Adding 1g of gallic acid into 10g of deionized water, heating to 100 ℃ by using an oil bath pan, and stirring for 30 minutes to obtain the gallic acid solution. Dispersing 10.62g of cellulose nanocrystalline colloid with the mass fraction of 2.68wt% in 10g of polyvinylpyrrolidone aqueous solution with the mass fraction of 10%, stirring for 15 minutes and carrying out ultrasonic treatment for 30 minutes to form nanocellulose/polyvinylpyrrolidone dispersion liquid. Adding the obtained gallic acid solution into nano-cellulose/polyvinylpyrrolidone dispersion, stirring for 15 min, and soaking in a large amount of deionized water for 48 hr to obtain about 4.1g of reusable conductive adhesive with adhesive strength of 3.63MPa (glass) and conductivity of 6.6 × 10^-4 S/cm。

Example 8

Adding 1g of gallic acid into 10g of deionized water, heating to 100 ℃ by using an oil bath pan, and stirring for 30 minutes to obtain the gallic acid solution.
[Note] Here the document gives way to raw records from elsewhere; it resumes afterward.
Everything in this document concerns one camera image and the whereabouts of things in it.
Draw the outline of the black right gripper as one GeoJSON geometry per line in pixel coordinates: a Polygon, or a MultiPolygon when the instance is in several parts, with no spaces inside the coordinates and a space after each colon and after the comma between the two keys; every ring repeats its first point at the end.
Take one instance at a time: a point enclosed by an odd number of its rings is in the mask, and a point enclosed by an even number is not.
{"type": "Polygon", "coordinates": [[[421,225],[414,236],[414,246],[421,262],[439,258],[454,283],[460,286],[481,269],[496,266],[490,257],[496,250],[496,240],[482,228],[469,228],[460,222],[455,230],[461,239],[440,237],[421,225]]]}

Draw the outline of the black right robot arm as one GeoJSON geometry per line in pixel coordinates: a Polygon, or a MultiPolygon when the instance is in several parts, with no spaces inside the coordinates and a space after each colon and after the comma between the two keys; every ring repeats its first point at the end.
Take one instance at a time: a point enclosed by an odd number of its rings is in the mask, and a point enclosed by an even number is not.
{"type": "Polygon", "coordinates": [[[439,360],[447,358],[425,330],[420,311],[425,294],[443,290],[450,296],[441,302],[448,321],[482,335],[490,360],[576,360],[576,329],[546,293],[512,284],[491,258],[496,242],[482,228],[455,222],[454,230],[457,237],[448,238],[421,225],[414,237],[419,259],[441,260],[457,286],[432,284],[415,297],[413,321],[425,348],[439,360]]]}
Dispersing 12.96g of cellulose nanocrystalline colloid with the mass fraction of 2.68wt% in 10g of polyvinylpyrrolidone aqueous solution with the mass fraction of 10%, stirring for 15 minutes and carrying out ultrasonic treatment for 30 minutes to form a nanocellulose/polyvinylpyrrolidone dispersion liquid. Mixing the obtained extract with waterThe seed acid solution is added into the nano-cellulose/polyvinylpyrrolidone dispersion liquid, stirred for 15 minutes and soaked in a large amount of deionized water for 48 hours to obtain about 4.2g of reusable conductive adhesive, the adhesive strength of the conductive adhesive is 3.44MPa (glass), and the conductivity of the conductive adhesive is 6.5 multiplied by 10^-4 S/cm。

The above description is only a preferred embodiment of the present invention, and all equivalent changes and modifications made in accordance with the claims of the present invention should be covered by the present invention.